Time plot of the microscopic dynamics of a single player and demand \(w^t \in \varOmega := \{0,1,...,10\}\)

Figure 9 illustrates the time plot of the distribution \(\pi ^t\) for three different initial states. The simulations were developed for three cases in which the initial states are obtained from a random uniform distribution in \(\{0,1,...,8\}\) for case 1, in \(\{-10,-9,...,-1,0\}\) for case 2, and in \(\{-10,-9,...,-1,0,1,...,8\}\) for case 3. The states i displayed are \(i = -8\) (blue), \(i = -1\) (yellow), \(i = 1\) (purple), and \(i = 8\) (red). Note that, in accordance with Theorem 4.1, the four cases with different initial distribution have the same distribution at steady state. One can also see that the distribution at steady state is greater in state -1 and 1, which is consistent with Fig. 8. In Fig. 8 indeed, the inventory is for most of the time in states closer to state 0. In the same way as in the previous example, we can observe a clear connection between the macroscopic dynamics (Fig. 9) and the microscopic dynamics for a single player (Fig. 8).
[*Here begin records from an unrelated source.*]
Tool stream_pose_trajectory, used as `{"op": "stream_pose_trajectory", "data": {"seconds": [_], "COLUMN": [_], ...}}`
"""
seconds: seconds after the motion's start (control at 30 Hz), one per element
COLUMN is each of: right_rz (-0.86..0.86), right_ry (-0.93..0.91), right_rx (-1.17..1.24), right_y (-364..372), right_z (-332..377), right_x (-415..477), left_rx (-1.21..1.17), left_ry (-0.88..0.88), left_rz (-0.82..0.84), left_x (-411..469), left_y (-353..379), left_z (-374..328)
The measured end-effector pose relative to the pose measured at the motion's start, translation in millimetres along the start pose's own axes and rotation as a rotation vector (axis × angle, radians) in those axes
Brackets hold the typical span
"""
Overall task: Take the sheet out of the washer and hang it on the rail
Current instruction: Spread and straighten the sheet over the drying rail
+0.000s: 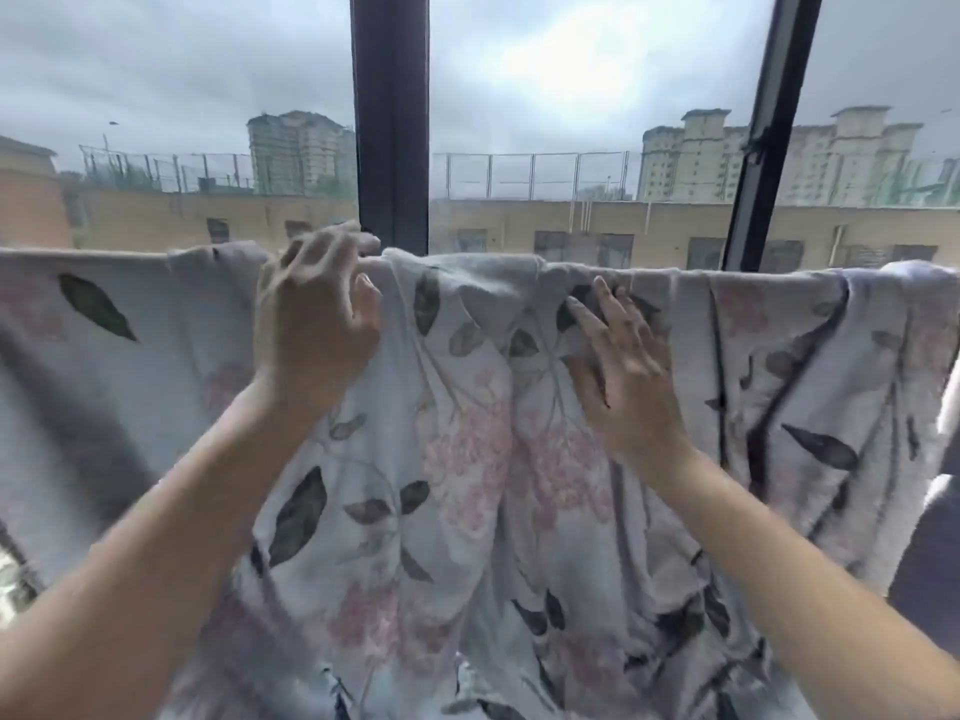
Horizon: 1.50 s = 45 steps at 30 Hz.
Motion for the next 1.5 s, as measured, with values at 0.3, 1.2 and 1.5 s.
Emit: {"op": "stream_pose_trajectory", "data": {"seconds": [0.3, 1.2, 1.5], "right_rz": [0.217, -0.154, 0.057], "right_ry": [0.451, 1.245, 1.009], "right_rx": [0.402, 0.674, 0.921], "right_y": [44, -78, -96], "right_z": [20, -174, -273], "right_x": [-224, -320, -278], "left_rx": [-0.061, -0.519, -0.468], "left_ry": [-0.421, -0.625, -0.654], "left_rz": [0.432, 0.635, 0.420], "left_x": [-288, -358, -308], "left_y": [41, 196, 253], "left_z": [-1, -237, -352]}}
Point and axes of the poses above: each hand's wrist, its own x-axis towards the middle knuckle, its own y-axis out of the palm, z = x × y, the point moved 2 cm from there along x, towards the middle knuckle, and after that the axes turned 5 degrees about -y, right-handed, at the moved point
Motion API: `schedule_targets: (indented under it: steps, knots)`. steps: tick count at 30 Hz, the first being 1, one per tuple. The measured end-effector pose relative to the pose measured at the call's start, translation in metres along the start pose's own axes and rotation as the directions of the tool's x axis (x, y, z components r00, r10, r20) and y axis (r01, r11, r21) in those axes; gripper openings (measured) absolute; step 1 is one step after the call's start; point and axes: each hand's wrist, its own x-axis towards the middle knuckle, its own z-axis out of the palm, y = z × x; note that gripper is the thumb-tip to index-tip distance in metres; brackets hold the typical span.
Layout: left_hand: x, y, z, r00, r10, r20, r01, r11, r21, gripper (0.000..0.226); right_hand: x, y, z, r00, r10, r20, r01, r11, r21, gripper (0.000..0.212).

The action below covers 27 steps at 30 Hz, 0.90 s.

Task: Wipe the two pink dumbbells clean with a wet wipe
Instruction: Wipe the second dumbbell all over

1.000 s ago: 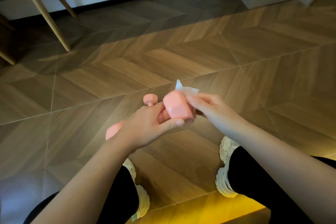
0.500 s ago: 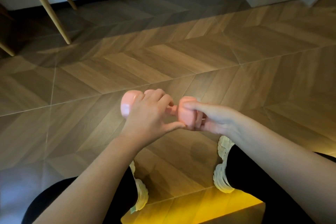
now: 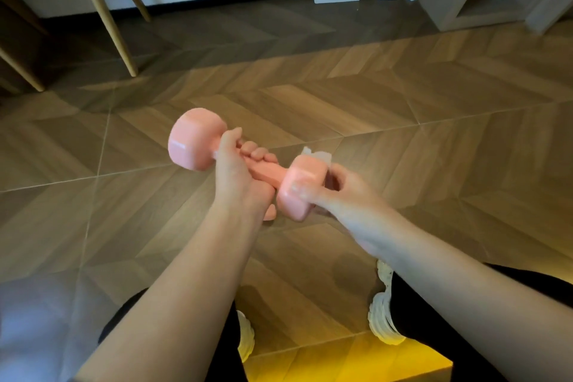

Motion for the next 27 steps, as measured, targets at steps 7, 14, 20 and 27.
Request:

During this simulation, we assume any 50 iterations the states are reset to their initial value.

Fig. 9
figure 9

Time plot of the distribution \(\pi ^t\) for the three cases overstates \(-8\) (blue), \(-1\) (yellow), 1 (purple), and 8 (red)

6 Conclusions

We have developed an abstraction in the form of a dynamic coordination game model where each player’s dynamics is a scalar fluid flow dynamical system characterized by a controlled input flow and an uncontrolled output flow. The players have to pay a share of the activation cost to control their dynamics at a given time. We have provided three main contributions. First, we have showed that if the retailers are rational players, then they benefit from using threshold strategies where the threshold is on the fraction of active players. Then, we have obtained explicit expressions for the lower and upper thresholds under specific circumstances. Third, we have extended our study to a scenario with a large number of players and we have proved that two-threshold strategies, such as the (sS) strategies used in inventory control, are optimal strategies for the stationary solution. In this context, we have also provided conditions for the nonstationary mean-field equilibrium to converge to the stationary one in the limit.

A main key direction for future works is to explore the feasibility of the proposed coordination scheme in multi-vector energy systems (heat, gas, power) with special focus on coalitional bidding in decentralized energy trade. The ultimate goal is to investigate the benefits of aggregating independent wind power producers.